Thermally Cured Sulfonated Para-PBI As Ion Solvating Membrane for Use in Water Electrolysis

Abstract

A growing demand for green hydrogen necessitates durable, high‐performance membranes in alkaline water electrolyzers. In this work, a sulfonated para‐polybenzimidazole precursor (MS‐PBI) was thermally cured at 350 °C for 120 min to produce a crosslinked cMS‐PBI membrane. The cured material exhibits < 5 wt % solubility in hot H₃PO₄, confirming extensive network formation via sulfonic acid–imidazole crosslinking and the absence of labile ether or N‐alkylated imidazole linkages, which are known alkaline‐degradation points.
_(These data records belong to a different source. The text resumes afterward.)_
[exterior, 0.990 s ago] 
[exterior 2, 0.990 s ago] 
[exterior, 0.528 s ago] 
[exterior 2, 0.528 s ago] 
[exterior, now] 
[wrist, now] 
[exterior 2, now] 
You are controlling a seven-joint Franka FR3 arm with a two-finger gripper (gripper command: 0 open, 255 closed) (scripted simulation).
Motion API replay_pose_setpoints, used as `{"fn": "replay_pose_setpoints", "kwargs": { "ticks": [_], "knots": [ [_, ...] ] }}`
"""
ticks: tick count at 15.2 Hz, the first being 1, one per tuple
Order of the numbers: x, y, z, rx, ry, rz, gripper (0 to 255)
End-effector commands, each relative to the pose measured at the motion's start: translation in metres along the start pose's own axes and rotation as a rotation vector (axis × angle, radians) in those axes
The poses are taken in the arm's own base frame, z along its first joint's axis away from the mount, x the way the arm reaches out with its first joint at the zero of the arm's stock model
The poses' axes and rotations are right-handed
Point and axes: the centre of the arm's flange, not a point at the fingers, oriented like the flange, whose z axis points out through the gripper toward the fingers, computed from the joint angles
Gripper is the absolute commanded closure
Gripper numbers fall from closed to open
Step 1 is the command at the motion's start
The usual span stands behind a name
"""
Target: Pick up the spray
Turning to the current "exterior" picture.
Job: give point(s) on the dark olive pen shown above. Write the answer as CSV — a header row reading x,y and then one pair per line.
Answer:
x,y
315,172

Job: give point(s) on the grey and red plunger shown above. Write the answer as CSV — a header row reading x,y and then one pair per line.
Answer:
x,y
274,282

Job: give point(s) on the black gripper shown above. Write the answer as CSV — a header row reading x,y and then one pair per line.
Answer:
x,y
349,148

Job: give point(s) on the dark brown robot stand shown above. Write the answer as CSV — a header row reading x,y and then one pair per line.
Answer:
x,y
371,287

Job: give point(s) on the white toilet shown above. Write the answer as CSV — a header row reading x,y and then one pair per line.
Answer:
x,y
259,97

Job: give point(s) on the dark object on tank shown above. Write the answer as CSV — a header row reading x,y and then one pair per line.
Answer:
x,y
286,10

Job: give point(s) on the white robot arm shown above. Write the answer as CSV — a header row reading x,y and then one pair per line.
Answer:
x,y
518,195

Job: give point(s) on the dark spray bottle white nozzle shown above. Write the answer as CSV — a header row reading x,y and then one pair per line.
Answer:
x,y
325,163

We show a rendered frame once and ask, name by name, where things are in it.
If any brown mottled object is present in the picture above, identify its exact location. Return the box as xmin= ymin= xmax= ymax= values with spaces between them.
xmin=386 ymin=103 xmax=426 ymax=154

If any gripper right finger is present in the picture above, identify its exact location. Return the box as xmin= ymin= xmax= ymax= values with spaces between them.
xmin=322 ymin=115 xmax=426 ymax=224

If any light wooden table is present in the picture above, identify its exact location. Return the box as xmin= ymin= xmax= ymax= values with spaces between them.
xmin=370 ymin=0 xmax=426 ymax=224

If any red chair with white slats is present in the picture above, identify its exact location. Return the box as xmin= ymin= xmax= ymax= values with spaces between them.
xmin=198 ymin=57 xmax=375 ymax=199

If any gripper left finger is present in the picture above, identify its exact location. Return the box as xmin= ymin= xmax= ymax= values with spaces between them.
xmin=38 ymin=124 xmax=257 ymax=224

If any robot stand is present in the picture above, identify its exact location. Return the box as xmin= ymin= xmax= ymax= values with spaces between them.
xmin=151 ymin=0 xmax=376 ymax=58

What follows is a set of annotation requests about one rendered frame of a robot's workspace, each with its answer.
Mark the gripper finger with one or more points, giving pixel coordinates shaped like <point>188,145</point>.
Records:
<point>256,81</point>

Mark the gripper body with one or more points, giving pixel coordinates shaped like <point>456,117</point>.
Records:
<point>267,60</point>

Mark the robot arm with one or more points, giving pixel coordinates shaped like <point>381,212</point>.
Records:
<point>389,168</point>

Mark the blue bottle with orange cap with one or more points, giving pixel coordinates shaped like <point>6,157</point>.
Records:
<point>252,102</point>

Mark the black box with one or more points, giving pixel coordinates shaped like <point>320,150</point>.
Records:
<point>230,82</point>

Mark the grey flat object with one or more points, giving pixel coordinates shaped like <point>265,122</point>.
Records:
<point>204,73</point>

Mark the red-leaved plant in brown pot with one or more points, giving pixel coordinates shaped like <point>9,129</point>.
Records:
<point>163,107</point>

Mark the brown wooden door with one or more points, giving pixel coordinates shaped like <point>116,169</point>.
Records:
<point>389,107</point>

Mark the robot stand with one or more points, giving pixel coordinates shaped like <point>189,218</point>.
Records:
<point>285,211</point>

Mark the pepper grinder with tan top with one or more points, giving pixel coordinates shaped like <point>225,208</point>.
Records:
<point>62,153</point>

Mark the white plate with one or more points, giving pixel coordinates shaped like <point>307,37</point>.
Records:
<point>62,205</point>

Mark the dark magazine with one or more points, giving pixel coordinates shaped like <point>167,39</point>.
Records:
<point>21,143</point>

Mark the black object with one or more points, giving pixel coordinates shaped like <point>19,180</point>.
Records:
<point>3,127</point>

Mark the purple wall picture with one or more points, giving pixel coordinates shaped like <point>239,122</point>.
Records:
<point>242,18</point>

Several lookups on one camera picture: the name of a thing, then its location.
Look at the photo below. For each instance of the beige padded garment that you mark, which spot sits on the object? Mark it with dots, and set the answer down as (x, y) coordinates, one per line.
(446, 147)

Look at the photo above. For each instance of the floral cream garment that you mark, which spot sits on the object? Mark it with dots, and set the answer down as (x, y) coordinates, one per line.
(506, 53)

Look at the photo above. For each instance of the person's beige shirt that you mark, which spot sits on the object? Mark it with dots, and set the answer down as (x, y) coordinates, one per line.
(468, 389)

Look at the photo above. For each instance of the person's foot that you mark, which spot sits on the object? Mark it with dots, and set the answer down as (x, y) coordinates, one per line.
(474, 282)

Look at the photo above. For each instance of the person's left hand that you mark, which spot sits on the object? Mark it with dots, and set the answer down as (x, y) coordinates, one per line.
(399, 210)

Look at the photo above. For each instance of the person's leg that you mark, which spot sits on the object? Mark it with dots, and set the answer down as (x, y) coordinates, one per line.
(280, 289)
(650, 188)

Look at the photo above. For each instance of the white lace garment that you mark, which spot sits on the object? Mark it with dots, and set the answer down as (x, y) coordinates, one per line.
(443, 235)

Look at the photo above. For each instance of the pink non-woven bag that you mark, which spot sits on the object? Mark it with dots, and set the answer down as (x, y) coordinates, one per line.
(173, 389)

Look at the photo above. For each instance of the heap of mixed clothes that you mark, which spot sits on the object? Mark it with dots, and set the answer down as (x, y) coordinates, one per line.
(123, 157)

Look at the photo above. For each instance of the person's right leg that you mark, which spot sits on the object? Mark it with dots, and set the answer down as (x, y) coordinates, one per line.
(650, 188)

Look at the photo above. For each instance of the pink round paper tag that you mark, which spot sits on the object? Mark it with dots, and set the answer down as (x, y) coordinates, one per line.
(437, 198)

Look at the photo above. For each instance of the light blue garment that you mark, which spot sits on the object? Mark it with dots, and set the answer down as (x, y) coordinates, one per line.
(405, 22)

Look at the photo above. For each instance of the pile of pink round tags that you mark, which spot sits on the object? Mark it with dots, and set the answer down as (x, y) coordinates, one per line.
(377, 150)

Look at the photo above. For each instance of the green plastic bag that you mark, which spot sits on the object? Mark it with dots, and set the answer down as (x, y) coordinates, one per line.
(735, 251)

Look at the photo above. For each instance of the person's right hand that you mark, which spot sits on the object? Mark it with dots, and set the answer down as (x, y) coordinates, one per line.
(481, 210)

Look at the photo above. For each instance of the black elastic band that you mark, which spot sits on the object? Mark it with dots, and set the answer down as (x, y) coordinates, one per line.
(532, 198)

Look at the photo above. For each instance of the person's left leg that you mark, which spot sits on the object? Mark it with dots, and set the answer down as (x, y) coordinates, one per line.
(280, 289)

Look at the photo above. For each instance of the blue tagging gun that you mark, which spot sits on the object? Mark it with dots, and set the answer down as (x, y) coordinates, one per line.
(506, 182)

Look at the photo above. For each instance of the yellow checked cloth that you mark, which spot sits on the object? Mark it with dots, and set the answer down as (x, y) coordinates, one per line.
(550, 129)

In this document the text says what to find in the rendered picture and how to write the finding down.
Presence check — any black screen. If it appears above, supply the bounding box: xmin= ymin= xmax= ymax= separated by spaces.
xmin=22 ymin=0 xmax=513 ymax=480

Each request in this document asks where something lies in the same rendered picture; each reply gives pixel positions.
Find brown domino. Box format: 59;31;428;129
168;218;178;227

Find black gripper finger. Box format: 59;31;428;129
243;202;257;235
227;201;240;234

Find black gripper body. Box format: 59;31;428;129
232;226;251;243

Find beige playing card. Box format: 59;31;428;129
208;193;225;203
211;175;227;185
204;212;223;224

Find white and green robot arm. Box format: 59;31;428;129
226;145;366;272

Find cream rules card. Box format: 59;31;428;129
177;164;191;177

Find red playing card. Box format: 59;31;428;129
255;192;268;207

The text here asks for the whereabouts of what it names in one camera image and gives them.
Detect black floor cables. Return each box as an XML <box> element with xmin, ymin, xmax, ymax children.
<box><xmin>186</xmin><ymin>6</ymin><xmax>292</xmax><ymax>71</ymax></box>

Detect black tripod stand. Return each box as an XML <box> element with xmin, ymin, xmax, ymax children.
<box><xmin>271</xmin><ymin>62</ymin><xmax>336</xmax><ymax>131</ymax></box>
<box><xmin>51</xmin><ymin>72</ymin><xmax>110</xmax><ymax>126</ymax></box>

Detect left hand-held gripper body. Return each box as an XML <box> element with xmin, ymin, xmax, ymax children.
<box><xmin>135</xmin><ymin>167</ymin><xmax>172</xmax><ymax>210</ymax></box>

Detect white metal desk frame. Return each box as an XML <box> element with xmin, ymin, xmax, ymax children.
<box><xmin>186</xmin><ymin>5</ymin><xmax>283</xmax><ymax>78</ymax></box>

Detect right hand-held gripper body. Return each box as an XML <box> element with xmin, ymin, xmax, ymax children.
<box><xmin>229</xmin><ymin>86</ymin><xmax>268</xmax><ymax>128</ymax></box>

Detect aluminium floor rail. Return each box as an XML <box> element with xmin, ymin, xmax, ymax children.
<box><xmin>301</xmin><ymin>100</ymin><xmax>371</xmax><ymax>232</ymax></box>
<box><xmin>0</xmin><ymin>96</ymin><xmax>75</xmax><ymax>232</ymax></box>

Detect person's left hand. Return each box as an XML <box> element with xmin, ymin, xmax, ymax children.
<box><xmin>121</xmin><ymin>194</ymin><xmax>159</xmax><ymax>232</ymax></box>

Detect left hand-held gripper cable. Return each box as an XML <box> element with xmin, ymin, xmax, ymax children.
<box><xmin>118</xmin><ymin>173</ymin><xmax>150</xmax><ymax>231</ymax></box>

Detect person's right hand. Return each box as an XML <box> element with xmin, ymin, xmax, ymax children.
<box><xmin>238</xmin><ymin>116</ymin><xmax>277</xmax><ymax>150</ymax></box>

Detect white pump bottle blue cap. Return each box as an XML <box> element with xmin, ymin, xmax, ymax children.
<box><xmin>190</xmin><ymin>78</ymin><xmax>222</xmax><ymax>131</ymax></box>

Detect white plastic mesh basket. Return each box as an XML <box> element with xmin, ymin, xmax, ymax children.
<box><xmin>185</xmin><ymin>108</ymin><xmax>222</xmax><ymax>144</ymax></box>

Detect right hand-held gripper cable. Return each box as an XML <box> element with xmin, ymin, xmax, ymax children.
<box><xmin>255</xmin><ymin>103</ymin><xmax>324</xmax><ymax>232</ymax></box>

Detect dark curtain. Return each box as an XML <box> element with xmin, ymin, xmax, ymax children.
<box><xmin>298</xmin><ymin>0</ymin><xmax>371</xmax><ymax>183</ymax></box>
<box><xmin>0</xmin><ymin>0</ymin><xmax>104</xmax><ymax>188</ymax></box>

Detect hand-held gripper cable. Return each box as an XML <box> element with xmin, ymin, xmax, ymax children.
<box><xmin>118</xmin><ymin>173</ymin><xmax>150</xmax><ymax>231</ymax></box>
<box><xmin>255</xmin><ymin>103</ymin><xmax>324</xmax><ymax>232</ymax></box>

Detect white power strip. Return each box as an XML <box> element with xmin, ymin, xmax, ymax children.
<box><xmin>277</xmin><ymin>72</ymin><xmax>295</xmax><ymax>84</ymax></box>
Detailed spectroscopic and mechanical analyses show no aromatic ether bonds, quaternary ammonium sites, or positively charged imidazole moieties, ensuring chemical stability under harsh conditions. In a 6-month stability test (2 M KOH, 80 °C), cMS-PBI maintained its original dimensions, mass, and tensile properties without observable degradation or dimensional swelling. Ionic conductivity at room temperature rose during the first 24 days and plateaued at 192 ± 10 mS cm⁻¹; at 80 °C in 3 M KOH, it reached 682 mS cm⁻¹, underscoring sustained ion mobility. Single‐cell electrolyzer evaluation with robust Ni-foam electrodes and 2 M KOH feed at 80 °C delivered 0.975 A cm⁻² at 2 V, while using NiFe/Raney Ni catalysts achieved an extrapolated 3.52 A cm⁻² at 2 V, with voltage stability maintained over a 200 h accelerated stress test. To assess real‐world applicability, an accelerated stress protocol simulating intermittent power input from renewable sources (daily on/off cycling and current‐density modulation) was applied. cMS-PBI retained > 95 % of its initial conductivity and mechanical integrity after 500 on/off cycles, demonstrating compatibility with variable‐output energy systems. Furthermore, preliminary scale‐up trials using 50 cm² membrane sheets in a stack module confirmed uniform curing, low gas crossover (< 0.1 mL min⁻¹ cm⁻²), and consistent performance over 100 h at industrial‐relevant current densities. These results validate that ion-solvating, crosslinked PBI membranes such as cMS-PBI not only match or exceed conventional anion exchange membranes in performance and durability but also offer simplified fabrication and cost advantages. Their robust alkaline stability and renewable‐compatible cycling behavior position them as strong candidates for next-generation green hydrogen electrolyzers.